À côté de lui, un cran d’arrêt à même le sol.
Sur la lame, du sang séché.
— Mon Dieu, murmure Reynier. Luc…
Il pousse un peu plus la porte. C’est alors qu’il le devine dans les ténèbres. Assis sur une chaise, son pistolet posé sur les genoux.
— Bonjour, professeur. Vous êtes bien matinal, dites-moi !
Reynier garde la bouche ouverte. Ses yeux exorbités vont de la dépouille de Luc au visage d’Abramov. Un visage tavelé, buriné. Où brillent deux yeux à la noirceur absolue.
— Vous avez bien dormi ? continue l’homme. Je l’espère, vu que c’était votre dernière nuit…
Le regard du professeur se fixe finalement sur Luc. Comme s’il n’avait plus la force de regarder Abramov.
— Oui, j’ai été obligé de tuer notre jeune ami, soupire l’homme. C’était le dernier obstacle entre vous et moi…
On dirait qu’Armand n’entend plus rien. Qu’il est parti dans une autre dimension. Il ne parvient pas à détacher son regard du cadavre. De la flaque de sang dans laquelle il gît. De son visage d’enfant sage et endormi.
— Il s’est à peine débattu, relate Abramov. À croire qu’il ne tenait pas vraiment à la vie…
Le visage de Luc est détendu, comme s’il n’avait pas souffert au moment de mourir. Tandis que celui de Reynier est crispé à mort.
— Posez donc ce couteau, professeur, lui enjoint Abramov en prenant en main son pistolet. Nous avons à parler, tous les deux.
Armand est toujours sur le seuil, incapable du moindre mouvement. Dans la ligne de mire du Beretta.
Son cerveau se remet lentement en marche, l’instinct de survie reprend le dessus.
Parler, parlementer même, pour éviter le pire.
Alors, Armand lâche son couteau.
— Bien, fait Abramov avec un sourire. Bien… Venez donc vous asseoir, professeur.
Reynier s’essaie à deux ou trois pas, chancelants, et se pose sur le bord du canapé. Taché de sang, lui aussi. Il est à deux mètres de Luc, pourrait presque le toucher.
— Je sais ce qu’il y a dans votre tête, professeur, continue Abramov. Je sais qu’en ce moment vous vous demandez si je suis monté à l’étage, cette nuit. Si j’ai déjà tué votre fille.
— Pourquoi la tuer ? s’étrangle Armand. Elle n’y est pour rien…
— Et mon fils ? Était-il coupable de quelque chose ?
Son ton vient de changer, passant du cynisme à la colère.
— Pour votre fils, c’était un accident. Un terrible accident.
— Non, Reynier.
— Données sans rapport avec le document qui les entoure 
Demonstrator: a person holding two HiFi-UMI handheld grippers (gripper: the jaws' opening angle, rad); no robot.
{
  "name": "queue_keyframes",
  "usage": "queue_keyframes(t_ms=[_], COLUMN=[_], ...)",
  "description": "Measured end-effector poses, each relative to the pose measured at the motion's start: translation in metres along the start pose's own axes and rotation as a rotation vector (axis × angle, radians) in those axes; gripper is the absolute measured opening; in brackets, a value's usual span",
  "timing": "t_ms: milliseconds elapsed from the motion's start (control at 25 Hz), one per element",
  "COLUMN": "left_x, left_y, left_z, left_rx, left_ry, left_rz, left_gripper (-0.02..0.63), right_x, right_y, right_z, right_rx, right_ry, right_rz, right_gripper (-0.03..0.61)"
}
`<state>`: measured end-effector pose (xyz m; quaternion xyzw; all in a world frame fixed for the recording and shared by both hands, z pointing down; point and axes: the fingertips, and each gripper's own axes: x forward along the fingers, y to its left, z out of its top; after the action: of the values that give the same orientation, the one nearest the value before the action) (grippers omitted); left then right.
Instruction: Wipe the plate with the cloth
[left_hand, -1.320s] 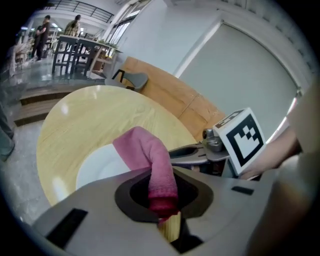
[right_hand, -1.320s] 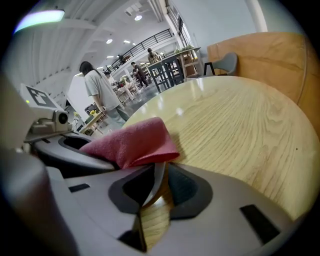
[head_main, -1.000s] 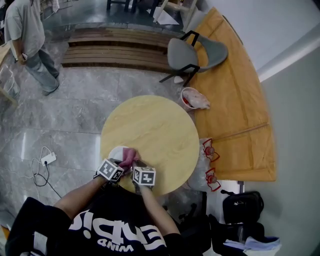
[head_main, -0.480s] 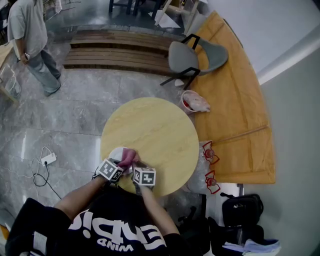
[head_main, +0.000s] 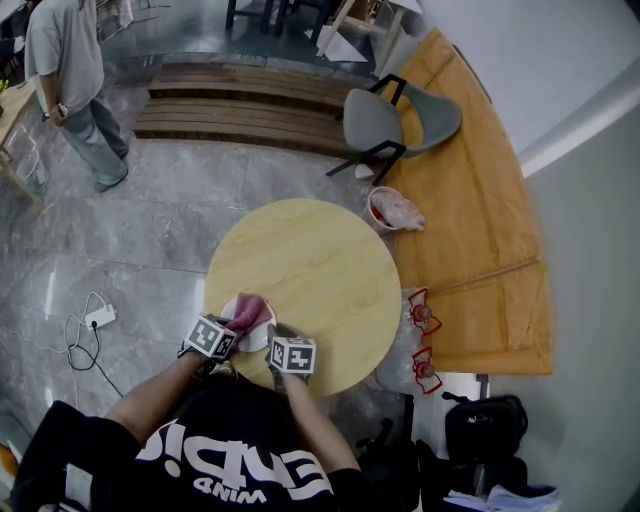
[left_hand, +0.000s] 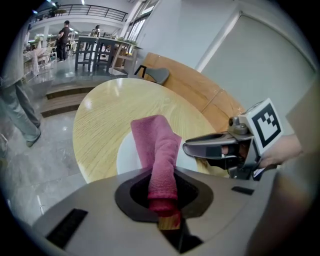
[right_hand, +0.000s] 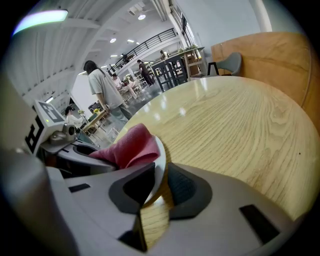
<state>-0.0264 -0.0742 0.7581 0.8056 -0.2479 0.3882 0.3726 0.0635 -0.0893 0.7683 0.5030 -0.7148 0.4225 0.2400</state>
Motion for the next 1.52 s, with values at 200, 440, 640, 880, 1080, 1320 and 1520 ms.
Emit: queue_keyframes(t_ms=[200, 440, 640, 880, 1080, 1320, 1520], left_x=[-0.006, -0.013, -0.019, -0.033, -0.052, -0.058, -0.042], left_y=[0.004, 0.014, 0.016, 0.029, 0.029, -0.003, -0.053], left_z=[0.002, 0.0, 0.004, 0.007, 0.021, 0.033, 0.036], left_rx=[-0.012, -0.007, -0.012, -0.047, -0.084, 0.055, 0.172], left_ry=[-0.022, -0.011, -0.029, -0.076, -0.172, -0.172, -0.114], left_rz=[0.003, 0.036, 0.026, 0.051, 0.005, -0.046, -0.15], left_gripper=[0.051, 0.051, 0.051, 0.051, 0.052, 0.051, 0.052], right_x=[0.001, 0.001, 0.0, 0.0, -0.001, -0.001, 0.0], right_y=[0.002, 0.003, 0.003, 0.003, 0.002, 0.002, 0.0], right_z=[-0.001, 0.0, 0.001, 0.001, 0.001, 0.002, 0.001], right_rx=[0.007, 0.007, 0.009, 0.01, 0.023, 0.033, 0.042], right_ry=[-0.002, -0.002, -0.006, -0.01, -0.015, -0.017, -0.019], right_rz=[0.01, 0.006, 0.009, 0.01, 0.01, 0.006, 0.006], right_gripper=[0.095, 0.095, 0.097, 0.097, 0.095, 0.096, 0.095])
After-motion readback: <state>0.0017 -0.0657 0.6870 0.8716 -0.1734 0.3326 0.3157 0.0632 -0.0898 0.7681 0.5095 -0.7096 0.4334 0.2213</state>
Vous avez commis une faute et vous saviez, après l’opération, qu’il risquait de mourir. Pourtant, vous n’avez rien fait. Au contraire, vous avez tout orchestré pour masquer votre erreur. Sans vous soucier de la vie de mon fils.
— Je pensais qu’il allait s’en sortir. Que le mal avait été réparé… Et croyez-moi, j’y pense chaque jour.
— Tu mens, Reynier. Tu mens comme tu respires… Tu penses à mon fils depuis que je suis revenu dans ta vie, depuis que je t’ai obligé à te pencher sur ton passé. Mais jusqu’à ce que j’agresse ta fille, tu avais oublié Dimitri.
— C’est vrai, préfère admettre Armand. Vous avez raison. J’avais refoulé ce drame au fond de moi, mais désormais, j’y pense à chaque instant.